=== THE TASK ===
The required output is the line containing "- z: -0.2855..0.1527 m" followed by each line through the end of the data below, repeated exactly and with nothing added.

(Stored items)
+===+
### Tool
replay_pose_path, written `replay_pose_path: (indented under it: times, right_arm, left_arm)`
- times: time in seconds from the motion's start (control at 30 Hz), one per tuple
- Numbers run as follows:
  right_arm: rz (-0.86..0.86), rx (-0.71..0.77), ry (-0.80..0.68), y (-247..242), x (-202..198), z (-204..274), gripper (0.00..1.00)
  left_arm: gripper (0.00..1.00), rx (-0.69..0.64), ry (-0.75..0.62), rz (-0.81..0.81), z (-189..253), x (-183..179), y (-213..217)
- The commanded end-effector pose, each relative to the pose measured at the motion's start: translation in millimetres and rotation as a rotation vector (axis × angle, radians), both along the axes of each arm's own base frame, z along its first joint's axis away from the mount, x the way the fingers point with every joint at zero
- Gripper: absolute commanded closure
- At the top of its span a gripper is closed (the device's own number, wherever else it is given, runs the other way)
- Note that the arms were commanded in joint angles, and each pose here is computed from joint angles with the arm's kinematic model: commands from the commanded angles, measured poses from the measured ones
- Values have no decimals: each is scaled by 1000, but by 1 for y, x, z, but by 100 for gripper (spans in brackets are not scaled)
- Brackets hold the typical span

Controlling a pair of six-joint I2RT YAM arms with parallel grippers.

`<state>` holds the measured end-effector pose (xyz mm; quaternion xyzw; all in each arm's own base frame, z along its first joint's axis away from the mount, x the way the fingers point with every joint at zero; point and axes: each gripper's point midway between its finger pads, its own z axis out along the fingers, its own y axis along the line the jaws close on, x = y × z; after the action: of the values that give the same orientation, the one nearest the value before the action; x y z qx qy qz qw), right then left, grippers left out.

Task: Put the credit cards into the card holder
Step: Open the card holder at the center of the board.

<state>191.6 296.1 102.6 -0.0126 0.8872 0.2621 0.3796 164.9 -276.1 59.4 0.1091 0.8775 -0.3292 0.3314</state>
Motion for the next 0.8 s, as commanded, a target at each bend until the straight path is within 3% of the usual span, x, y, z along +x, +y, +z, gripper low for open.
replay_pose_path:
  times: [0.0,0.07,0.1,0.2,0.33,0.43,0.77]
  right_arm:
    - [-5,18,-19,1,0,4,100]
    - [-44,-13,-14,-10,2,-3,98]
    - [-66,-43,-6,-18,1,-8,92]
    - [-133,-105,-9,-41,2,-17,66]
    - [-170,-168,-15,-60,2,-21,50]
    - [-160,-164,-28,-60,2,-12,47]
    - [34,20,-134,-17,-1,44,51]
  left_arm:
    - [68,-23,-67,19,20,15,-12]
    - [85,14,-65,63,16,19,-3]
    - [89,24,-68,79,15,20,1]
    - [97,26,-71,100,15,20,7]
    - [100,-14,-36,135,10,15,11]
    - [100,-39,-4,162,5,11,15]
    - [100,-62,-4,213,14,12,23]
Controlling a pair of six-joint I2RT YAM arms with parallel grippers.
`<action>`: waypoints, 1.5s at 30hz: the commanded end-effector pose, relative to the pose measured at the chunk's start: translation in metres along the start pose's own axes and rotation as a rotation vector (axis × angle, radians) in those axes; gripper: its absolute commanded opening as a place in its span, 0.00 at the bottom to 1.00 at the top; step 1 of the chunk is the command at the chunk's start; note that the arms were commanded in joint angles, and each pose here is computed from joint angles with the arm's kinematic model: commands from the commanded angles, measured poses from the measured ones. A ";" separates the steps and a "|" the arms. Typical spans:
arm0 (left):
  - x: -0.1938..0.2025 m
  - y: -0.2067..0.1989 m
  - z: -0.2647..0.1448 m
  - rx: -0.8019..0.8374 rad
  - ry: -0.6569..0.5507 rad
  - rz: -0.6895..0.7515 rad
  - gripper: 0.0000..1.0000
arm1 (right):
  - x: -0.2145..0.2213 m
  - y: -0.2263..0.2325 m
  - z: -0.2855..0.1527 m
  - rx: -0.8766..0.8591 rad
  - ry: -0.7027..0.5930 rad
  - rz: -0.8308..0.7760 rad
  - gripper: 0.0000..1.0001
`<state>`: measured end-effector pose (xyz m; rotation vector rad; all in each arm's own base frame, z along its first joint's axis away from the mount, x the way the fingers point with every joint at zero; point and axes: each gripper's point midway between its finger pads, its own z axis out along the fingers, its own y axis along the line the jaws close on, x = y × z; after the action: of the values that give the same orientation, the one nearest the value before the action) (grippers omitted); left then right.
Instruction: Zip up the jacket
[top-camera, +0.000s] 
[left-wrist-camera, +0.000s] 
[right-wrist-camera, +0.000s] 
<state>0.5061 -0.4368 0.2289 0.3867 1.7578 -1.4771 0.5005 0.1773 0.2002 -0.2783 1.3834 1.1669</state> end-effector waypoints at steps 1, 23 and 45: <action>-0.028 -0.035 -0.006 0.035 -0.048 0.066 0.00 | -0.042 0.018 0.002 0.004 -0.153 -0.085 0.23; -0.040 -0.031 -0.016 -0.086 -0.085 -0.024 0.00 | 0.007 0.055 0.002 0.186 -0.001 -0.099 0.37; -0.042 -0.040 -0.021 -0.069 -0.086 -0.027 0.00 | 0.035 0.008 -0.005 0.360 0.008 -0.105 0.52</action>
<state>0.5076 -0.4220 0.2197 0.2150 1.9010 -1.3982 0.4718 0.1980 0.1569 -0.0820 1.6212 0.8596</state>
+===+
=== SOLUTION TO THIS PROBLEM ===
  - z: -0.2855..0.1527 m
  - rx: -0.8766..0.8591 rad
  - ry: -0.7027..0.5930 rad
  - rz: -0.8308..0.7760 rad
  - gripper: 0.0000..1.0001
`<state>`: measured end-effector pose (xyz m; rotation vector rad; all in each arm's own base frame, z along its first joint's axis away from the mount, x the way the fingers point with every joint at zero; point and axes: each gripper's point midway between its finger pads, its own z axis out along the fingers, its own y axis along the line the jaws close on, x = y × z; after the action: of the values that give the same orientation, the one nearest the value before the action) (grippers omitted); left then right.
Instruction: Zip up the jacket
[top-camera, +0.000s] 
[left-wrist-camera, +0.000s] 
[right-wrist-camera, +0.000s] 
<state>0.5061 -0.4368 0.2289 0.3867 1.7578 -1.4771 0.5005 0.1773 0.2002 -0.2783 1.3834 1.1669</state> end-effector waypoints at steps 1, 23 and 45: <action>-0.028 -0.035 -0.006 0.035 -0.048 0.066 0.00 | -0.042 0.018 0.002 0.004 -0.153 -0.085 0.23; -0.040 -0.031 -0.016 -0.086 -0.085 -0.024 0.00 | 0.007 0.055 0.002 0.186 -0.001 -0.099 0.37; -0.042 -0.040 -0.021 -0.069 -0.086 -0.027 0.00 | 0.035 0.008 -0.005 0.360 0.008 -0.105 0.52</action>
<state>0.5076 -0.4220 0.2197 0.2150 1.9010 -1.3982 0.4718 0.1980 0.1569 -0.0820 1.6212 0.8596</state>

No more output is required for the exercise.